得られた粘着シートを用いて以下の物性評価を行った。結果を表3及び4に示す。
【0043】
<対SUS180度粘着力>
23℃−50%の雰囲気下で長さ10mm×幅25mmの粘着シートをステンレス板へ貼着し、2kgロールで1往復圧着し、23℃−50%の雰囲気下で24時間放置した。その後、23℃−50%の雰囲気下でJISZ1528の測定方法に準拠して、引っ張り試験を用いて剥離速度300mm/minで粘着力を測定した。数値が大きいほど粘着力が高く優れている。
【0044】
<対研磨パッド180度粘着力>
23℃−50%の雰囲気下で長さ10mm×幅25mmの粘着シートを研磨パッド(一般市販硬質ウレタンパッド)へ貼着し、2kgロールで1往復圧着し、23℃−50%の雰囲気下で24時間放置した。その後、23℃−50%の雰囲気下でJISZ1528の測定方法に準拠して、引っ張り試験を用いて剥離速度300mm/minで粘着力を測定した。数値が大きいほど粘着力が高く優れている。
【0045】
<耐アルカリ性>
23℃−50%の雰囲気下で長さ10mm×幅25mmの粘着シートを研磨パッド(一般市販硬質ウレタンパッド)へ貼着し、2kgロールで1往復圧着し、23℃−50%の雰囲気下で24時間放置した。その後、水酸化ナトリウムを用いてpH11.5に調整した水溶液中に浸し、40℃の環境下で、さらに24時間放置した。その後、水溶液より試料を取り出し、水洗浄後、23℃−50%の雰囲気下でJISZ1528の測定方法に準拠して、引っ張り試験を用いて剥離速度300mm/minで粘着力を測定した。180度粘着力の値に対する変化が少ないほど耐アルカリ性に優れる。
【0046】
<耐酸性>
23℃−50%の雰囲気下で長さ10mm×幅25mmの粘着シートを研磨パッド(一般市販硬質ウレタンパッド)へ貼着し、2kgロールで1往復圧着し、23℃−50%の雰囲気下で24時間放置した。その後、硫酸を用いてpH1.5に調整した水溶液中に浸し、40℃の環境下で、さらに24時間放置した。その後、水溶液より試料を取り出し、水洗浄後、23℃−50%の雰囲気下でJISZ1528の測定方法に準拠して、引っ張り試験を用いて剥離速度300mm/minで粘着力を測定した。180度粘着力の値に対する変化が少ないほど耐酸性に優れる。
【0047】
<保持力>
23℃−50%の雰囲気下で長さ100mm×幅25mmの粘着積層体の長さ25mm×幅25mmの粘着シートをステンレス板へそれぞれ貼着し、2kgロールで1往復圧着し、23℃−50%の雰囲気下で20分間放置した。
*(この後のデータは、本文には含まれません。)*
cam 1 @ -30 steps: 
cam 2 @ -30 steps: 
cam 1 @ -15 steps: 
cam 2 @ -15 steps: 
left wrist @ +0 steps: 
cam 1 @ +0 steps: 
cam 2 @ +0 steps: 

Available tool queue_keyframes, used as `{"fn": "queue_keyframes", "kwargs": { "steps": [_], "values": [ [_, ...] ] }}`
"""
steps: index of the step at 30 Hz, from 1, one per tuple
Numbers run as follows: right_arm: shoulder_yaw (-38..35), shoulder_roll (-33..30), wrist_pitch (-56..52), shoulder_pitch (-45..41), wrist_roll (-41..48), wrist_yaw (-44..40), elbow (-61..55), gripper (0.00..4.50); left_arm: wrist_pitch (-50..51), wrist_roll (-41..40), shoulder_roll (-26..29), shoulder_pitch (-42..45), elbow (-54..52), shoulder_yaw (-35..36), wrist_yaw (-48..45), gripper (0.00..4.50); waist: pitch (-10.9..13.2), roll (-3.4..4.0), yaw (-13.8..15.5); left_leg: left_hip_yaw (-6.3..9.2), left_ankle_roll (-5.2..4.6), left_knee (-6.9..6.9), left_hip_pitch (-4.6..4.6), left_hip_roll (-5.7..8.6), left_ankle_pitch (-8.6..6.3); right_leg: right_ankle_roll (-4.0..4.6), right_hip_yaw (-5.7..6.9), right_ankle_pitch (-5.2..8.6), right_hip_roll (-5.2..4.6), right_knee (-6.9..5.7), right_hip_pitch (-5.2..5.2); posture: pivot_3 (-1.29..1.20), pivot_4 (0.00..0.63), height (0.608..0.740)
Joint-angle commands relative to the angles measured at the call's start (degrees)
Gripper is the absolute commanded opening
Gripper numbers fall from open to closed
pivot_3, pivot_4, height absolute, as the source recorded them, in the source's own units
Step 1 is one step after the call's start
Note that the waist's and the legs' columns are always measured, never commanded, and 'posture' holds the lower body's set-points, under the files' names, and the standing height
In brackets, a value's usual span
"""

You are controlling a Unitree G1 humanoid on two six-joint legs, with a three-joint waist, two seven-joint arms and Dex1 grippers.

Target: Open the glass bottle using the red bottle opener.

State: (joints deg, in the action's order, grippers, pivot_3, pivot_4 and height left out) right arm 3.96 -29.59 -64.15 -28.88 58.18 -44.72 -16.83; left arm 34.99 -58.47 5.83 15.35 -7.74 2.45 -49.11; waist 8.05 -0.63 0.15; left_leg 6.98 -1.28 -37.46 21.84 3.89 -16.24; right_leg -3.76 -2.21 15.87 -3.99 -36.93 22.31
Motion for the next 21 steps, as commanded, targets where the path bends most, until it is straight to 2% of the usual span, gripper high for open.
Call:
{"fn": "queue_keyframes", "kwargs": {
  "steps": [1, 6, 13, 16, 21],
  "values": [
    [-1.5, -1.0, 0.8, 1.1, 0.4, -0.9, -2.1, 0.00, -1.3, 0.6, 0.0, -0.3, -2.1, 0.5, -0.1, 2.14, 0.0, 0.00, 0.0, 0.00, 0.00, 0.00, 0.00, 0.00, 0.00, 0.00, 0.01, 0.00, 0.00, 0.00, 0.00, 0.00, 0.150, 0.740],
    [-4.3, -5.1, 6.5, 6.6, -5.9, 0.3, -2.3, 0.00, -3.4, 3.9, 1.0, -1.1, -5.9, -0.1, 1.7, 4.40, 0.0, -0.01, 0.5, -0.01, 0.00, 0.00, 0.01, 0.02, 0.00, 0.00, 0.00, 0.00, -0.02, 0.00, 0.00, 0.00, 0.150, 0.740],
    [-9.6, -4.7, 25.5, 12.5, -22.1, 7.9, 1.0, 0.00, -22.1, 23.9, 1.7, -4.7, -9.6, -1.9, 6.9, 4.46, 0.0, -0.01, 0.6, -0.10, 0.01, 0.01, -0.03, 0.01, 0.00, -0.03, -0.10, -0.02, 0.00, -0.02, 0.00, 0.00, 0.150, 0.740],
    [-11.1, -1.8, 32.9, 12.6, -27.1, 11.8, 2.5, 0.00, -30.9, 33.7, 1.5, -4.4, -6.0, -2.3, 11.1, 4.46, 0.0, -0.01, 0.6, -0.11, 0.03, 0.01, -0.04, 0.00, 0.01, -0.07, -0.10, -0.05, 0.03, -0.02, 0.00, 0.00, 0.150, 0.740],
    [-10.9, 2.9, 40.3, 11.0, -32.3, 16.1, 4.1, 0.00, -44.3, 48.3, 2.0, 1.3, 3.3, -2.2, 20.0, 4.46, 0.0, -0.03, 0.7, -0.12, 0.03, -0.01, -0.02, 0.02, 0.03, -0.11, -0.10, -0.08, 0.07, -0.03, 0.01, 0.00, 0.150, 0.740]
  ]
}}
その後、80℃の雰囲気下で1kgの重りを付け180度の方向に力が加わるようセットし、1時間後および24時間後に粘着シートが被着体から何ミリずれているか、もしくは落下したかを測定した。ずれ幅が小さいほど保持力に優れている。
【0048】
【表3】
【0049】
【表4】
【0050】
以上のように、本発明の粘着剤を用いた粘着シートは、研磨パッドに対し高い密着性を有しながら、凝集力、耐熱性、耐酸性、耐アルカリ性のバランスに優れていることが示された。